Wayfinding signage in Downtown San Jose designed to make the area more engaging for visitors and residents.
A wayfinding sign in Downtown San Jose designed to make the area more engaging for visitors and residents. Photo courtesy of San Jose.

San Jose is revisiting a plan to make the heart of the city more walkable and easy to navigate ahead of two major sports events.

The city is working to replace outdated signs in the downtown area to highlight local landmarks, businesses and public transportation options before Super Bowl 60 and the FIFA World Cup come to the region in 2026. San Jose has $180,000 in state grant funding to improve wayfinding and needs to spend it by the end of the year. As foot traffic returns to downtown post-pandemic and the city looks to become more pedestrian friendly, officials say the economic future of the area warrants revamped signs.

Existing signs are mostly car-oriented, poorly maintained and there are significant gaps in some areas, according to a memo from Economic Development Director Nanci Klein. Those issues make it challenging for people to find their way around downtown.

“Super Bowl and the FIFA (World Cup) are coming, we ought to figure out the time necessary where we would need to do some of the upgrades,” Vice Mayor Rosemary Kamei said at a Community and Economic Development Committee meeting on May 20.

Nathan Donato-Weinstein, the city’s downtown manager, said employees are working on designing and installing new signs oriented for pedestrians and cyclists throughout the city core.
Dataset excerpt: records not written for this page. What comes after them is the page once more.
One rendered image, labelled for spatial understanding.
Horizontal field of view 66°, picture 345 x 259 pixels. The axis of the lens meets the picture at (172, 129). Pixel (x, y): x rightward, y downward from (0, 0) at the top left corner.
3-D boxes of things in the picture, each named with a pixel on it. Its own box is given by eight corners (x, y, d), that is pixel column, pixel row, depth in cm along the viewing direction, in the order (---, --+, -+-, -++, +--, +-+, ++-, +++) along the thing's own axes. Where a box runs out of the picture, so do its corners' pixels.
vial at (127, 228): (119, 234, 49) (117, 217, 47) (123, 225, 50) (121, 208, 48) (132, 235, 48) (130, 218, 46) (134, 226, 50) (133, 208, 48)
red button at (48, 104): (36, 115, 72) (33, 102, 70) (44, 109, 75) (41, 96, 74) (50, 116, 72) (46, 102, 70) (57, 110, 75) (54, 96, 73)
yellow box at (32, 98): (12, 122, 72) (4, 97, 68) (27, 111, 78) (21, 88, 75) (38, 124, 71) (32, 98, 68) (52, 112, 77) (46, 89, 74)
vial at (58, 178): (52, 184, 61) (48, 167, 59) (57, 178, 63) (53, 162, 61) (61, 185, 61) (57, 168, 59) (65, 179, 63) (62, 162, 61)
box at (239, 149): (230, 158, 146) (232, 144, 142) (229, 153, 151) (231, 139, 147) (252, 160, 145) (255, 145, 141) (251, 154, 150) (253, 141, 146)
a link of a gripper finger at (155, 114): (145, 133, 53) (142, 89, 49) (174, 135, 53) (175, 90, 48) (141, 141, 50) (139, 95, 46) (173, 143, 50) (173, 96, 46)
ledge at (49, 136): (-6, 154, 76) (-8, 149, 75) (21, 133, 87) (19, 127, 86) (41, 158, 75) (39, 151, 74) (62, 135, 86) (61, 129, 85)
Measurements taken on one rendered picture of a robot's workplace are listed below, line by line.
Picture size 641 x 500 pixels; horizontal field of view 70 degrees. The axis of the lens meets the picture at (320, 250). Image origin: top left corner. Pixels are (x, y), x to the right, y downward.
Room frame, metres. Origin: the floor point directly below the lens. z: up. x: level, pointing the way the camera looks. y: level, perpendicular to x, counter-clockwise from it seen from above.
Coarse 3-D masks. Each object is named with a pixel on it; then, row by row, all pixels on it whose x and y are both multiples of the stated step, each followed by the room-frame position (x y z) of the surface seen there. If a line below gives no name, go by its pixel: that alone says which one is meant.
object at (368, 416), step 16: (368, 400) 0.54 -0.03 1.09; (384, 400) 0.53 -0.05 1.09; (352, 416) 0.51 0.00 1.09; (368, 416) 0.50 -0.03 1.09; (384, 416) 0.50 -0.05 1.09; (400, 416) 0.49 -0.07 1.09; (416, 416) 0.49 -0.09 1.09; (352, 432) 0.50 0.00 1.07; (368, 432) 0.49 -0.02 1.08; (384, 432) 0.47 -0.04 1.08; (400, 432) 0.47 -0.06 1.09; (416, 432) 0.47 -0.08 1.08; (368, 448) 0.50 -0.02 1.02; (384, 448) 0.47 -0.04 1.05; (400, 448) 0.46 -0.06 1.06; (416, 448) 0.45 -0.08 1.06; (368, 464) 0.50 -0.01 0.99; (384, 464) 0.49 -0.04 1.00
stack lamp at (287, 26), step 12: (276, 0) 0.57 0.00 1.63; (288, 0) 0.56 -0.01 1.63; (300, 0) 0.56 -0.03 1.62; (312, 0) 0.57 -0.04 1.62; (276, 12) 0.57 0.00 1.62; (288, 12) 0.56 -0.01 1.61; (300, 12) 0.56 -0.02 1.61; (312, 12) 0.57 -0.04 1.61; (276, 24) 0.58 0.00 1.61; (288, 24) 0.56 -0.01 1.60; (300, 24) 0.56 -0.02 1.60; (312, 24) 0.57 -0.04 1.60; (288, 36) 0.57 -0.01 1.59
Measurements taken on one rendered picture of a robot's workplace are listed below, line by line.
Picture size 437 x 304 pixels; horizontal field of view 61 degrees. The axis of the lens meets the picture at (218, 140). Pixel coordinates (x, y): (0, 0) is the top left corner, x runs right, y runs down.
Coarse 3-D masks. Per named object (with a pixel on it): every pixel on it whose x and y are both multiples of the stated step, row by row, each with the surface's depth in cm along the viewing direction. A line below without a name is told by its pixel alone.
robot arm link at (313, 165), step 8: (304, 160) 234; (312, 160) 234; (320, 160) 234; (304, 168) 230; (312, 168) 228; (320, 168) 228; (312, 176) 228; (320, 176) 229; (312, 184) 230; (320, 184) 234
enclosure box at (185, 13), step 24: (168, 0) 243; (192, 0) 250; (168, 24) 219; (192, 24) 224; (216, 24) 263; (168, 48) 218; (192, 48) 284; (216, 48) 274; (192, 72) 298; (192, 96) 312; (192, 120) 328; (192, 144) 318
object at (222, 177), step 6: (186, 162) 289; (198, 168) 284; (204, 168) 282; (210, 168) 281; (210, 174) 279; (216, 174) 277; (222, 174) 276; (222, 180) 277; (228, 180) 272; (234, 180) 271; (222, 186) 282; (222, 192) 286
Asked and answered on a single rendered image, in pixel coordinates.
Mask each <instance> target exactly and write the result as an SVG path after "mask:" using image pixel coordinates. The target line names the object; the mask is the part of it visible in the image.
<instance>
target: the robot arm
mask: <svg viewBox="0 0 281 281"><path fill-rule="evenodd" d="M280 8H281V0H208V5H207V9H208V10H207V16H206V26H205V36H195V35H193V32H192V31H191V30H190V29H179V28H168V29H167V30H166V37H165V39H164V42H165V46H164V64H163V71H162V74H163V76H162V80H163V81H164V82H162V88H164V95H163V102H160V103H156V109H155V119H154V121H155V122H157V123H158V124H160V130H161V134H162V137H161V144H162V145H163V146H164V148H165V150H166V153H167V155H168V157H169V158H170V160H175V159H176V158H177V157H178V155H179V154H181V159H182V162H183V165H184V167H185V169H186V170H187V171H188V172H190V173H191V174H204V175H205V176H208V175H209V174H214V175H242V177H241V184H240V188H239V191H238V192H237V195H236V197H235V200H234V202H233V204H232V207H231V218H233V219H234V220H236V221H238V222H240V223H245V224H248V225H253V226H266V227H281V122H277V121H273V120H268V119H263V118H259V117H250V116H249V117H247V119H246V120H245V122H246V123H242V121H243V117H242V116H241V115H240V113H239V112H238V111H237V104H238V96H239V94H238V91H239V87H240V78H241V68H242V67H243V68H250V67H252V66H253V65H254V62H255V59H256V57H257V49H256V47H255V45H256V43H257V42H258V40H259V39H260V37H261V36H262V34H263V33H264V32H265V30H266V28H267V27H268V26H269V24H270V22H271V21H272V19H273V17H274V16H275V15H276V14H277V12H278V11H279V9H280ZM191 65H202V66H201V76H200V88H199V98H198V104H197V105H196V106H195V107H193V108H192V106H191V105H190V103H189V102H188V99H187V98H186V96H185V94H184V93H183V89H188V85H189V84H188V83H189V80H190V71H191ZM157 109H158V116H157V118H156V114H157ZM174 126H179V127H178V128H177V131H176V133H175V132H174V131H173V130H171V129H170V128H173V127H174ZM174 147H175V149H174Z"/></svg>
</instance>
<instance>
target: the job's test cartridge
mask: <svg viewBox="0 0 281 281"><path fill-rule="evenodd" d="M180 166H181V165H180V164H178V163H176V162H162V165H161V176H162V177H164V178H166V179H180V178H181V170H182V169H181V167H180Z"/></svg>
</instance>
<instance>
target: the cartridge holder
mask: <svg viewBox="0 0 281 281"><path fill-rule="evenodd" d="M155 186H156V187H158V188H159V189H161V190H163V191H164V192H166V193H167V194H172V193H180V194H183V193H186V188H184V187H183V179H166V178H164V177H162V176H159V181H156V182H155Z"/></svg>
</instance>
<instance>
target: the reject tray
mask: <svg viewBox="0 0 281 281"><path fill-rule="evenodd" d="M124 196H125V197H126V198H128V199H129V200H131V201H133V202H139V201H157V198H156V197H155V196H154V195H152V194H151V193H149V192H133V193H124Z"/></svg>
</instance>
While there’s a possibility for digital signs and advertisements, he confirmed there are no plans for those at this time and said there are several regulatory hurdles that have to be cleared before anything like that could be installed in a public right of way.

“(The city’s downtown navigation program) really focuses on connecting visitors with nearby areas of interest,” he told San José Spotlight. “The project is expected to be completed by the end of 2024 so we’re on a pretty quick timeline to get these signs installed, but it’s on track and we’re really excited about it.”

The city initially launched the navigation program ahead of the 2016 Super Bowl at Levi’s Stadium with about $2 million in funding. But Transportation Deputy Director Jessica Zenk said they only spent $535,000 before shifting priorities during the pandemic, which put the program on the backburner. City employees began revisiting how to resume the program last year. The city manager’s office is also looking at the program for its sports tourism planning.

The 2016 Super Bowl at Levi’s Stadium brought about $240 million of estimated economic impact to the Bay Area, according to a report by research firm Sportsimpacts. But Santa Clara, where the stadium is located, only saw about 7% of that benefit. San Jose was just a bit ahead at 12%, while San Francisco pulled in about 57% of the rewards.

John LaFortune, president and CEO of Team San Jose and a San José Spotlight columnist, said he applauds all efforts by the city to spotlight downtown.

“Highlighting an accessible downtown San Jose through wayfinding will greatly enhance the travel experience for visitors and locals alike,” he told San José Spotlight.

San Jose councilmembers on the Community and Economic Development Committee, including  Omar Torres and Pam Foley, said they agreed there needs to be a better way to explore downtown.

“There’s a lot of downtown partners who might be helpful in this,” Foley said at the meeting. “So I really am excited to see signs that are not from 1990 and that aren’t faded, and that are easy for us to read and more pedestrian friendly than car centric.”